-------- Records shown
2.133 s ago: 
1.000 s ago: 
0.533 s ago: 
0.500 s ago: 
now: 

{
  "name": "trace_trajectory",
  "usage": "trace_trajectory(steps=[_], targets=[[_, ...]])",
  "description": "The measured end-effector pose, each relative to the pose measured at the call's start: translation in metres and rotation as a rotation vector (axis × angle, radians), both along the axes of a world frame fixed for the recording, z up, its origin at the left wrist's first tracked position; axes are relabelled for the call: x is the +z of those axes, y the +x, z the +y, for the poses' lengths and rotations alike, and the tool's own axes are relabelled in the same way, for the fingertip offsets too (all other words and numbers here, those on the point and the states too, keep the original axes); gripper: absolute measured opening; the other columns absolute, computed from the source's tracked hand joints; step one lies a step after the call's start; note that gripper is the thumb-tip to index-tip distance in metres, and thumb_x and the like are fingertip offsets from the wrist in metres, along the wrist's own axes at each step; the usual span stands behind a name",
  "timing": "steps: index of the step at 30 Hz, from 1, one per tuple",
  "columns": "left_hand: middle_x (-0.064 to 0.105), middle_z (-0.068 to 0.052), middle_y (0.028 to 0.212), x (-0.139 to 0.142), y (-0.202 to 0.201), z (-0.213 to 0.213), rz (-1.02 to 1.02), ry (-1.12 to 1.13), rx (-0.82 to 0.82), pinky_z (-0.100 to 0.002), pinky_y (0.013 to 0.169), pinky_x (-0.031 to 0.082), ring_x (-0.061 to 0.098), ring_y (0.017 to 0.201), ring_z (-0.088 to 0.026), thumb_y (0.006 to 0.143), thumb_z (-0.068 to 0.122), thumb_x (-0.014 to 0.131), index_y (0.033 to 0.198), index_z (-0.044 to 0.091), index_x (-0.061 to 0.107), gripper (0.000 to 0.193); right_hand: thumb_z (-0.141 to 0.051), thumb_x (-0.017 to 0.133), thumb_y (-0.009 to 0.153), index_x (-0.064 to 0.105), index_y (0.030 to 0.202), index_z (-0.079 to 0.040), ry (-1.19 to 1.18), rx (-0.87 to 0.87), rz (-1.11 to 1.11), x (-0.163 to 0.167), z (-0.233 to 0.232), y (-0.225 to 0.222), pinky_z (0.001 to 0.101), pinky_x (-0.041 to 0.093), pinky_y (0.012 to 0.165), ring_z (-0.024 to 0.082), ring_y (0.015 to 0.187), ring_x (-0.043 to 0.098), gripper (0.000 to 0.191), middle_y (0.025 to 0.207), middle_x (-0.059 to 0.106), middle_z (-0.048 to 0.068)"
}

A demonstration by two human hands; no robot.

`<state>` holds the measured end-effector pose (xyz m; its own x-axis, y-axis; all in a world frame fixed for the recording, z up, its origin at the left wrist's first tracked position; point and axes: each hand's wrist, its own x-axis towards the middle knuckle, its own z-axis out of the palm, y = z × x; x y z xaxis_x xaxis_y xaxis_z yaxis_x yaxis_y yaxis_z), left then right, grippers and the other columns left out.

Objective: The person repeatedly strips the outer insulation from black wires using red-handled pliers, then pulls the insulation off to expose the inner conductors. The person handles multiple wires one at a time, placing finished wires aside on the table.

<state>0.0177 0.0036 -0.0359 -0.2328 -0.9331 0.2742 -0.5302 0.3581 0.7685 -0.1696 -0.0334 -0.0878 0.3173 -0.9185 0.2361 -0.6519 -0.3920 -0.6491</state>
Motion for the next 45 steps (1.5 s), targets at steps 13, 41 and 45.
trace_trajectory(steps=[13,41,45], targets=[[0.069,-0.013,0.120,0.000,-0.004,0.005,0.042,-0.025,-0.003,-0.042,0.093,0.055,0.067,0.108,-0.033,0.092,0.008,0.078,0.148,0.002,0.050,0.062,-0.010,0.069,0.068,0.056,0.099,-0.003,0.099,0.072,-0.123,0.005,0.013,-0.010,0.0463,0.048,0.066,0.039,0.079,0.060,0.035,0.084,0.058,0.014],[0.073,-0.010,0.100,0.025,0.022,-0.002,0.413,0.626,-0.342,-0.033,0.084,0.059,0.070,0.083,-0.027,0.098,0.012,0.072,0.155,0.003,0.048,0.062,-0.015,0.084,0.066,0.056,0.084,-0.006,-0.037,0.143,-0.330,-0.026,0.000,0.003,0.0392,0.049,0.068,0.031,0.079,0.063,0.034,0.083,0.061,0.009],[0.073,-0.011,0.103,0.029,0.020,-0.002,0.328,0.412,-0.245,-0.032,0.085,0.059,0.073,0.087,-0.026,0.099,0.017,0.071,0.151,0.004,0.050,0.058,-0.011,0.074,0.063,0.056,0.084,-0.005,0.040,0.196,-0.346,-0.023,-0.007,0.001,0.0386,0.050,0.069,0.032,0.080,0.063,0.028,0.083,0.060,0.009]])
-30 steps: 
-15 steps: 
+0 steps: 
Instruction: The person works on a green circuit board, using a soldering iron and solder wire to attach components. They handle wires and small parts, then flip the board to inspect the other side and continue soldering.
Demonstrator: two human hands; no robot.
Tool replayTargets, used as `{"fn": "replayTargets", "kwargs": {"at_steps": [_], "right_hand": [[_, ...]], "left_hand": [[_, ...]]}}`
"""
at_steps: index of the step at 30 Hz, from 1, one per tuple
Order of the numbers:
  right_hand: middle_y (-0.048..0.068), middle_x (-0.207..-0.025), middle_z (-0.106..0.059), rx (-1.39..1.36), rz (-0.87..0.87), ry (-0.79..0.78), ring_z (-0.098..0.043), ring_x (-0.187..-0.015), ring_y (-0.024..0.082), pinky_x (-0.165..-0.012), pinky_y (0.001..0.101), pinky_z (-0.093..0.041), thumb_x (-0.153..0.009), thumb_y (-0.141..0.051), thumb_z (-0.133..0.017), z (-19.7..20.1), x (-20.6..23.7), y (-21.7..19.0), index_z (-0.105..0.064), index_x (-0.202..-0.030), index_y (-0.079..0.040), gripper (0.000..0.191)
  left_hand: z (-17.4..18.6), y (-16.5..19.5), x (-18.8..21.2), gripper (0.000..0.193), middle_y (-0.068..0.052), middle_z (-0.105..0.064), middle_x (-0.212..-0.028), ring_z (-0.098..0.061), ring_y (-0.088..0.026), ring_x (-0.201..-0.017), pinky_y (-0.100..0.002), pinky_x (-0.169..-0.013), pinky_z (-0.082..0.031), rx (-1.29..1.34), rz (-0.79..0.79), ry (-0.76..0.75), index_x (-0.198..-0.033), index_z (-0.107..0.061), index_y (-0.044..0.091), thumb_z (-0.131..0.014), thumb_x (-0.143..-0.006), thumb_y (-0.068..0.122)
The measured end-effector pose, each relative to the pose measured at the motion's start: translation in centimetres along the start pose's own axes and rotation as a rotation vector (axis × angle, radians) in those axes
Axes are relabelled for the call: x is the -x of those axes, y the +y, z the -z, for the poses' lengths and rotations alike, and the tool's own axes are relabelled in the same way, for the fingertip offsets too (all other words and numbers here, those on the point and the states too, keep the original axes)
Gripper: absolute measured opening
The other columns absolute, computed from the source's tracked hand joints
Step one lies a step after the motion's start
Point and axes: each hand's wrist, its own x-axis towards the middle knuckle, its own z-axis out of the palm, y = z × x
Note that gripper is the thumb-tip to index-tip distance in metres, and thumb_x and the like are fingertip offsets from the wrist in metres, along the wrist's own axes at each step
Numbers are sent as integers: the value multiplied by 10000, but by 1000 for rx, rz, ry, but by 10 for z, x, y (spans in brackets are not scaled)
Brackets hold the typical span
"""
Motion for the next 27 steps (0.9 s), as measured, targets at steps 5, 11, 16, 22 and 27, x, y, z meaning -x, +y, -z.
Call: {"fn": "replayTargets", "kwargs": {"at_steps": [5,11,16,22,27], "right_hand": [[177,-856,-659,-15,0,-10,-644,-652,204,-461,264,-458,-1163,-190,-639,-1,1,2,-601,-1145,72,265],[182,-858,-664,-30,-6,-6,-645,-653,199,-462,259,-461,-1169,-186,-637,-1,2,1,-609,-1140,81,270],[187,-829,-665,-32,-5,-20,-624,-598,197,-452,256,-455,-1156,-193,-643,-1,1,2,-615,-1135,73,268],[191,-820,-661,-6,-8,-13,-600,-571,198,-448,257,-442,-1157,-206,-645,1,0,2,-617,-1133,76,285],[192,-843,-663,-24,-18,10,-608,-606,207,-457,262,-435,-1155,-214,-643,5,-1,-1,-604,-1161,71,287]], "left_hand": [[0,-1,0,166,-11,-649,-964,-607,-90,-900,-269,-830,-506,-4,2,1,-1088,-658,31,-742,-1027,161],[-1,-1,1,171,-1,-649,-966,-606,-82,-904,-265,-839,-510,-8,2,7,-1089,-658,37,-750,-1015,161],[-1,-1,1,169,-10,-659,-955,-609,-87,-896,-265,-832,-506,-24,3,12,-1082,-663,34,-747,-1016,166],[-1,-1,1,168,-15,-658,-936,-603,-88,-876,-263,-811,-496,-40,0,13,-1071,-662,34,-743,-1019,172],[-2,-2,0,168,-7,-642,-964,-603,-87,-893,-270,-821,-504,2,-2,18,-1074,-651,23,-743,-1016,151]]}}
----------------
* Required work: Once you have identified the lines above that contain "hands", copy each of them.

* Task output:
A demonstration by two human hands; no robot.
Demonstrator: two human hands; no robot.

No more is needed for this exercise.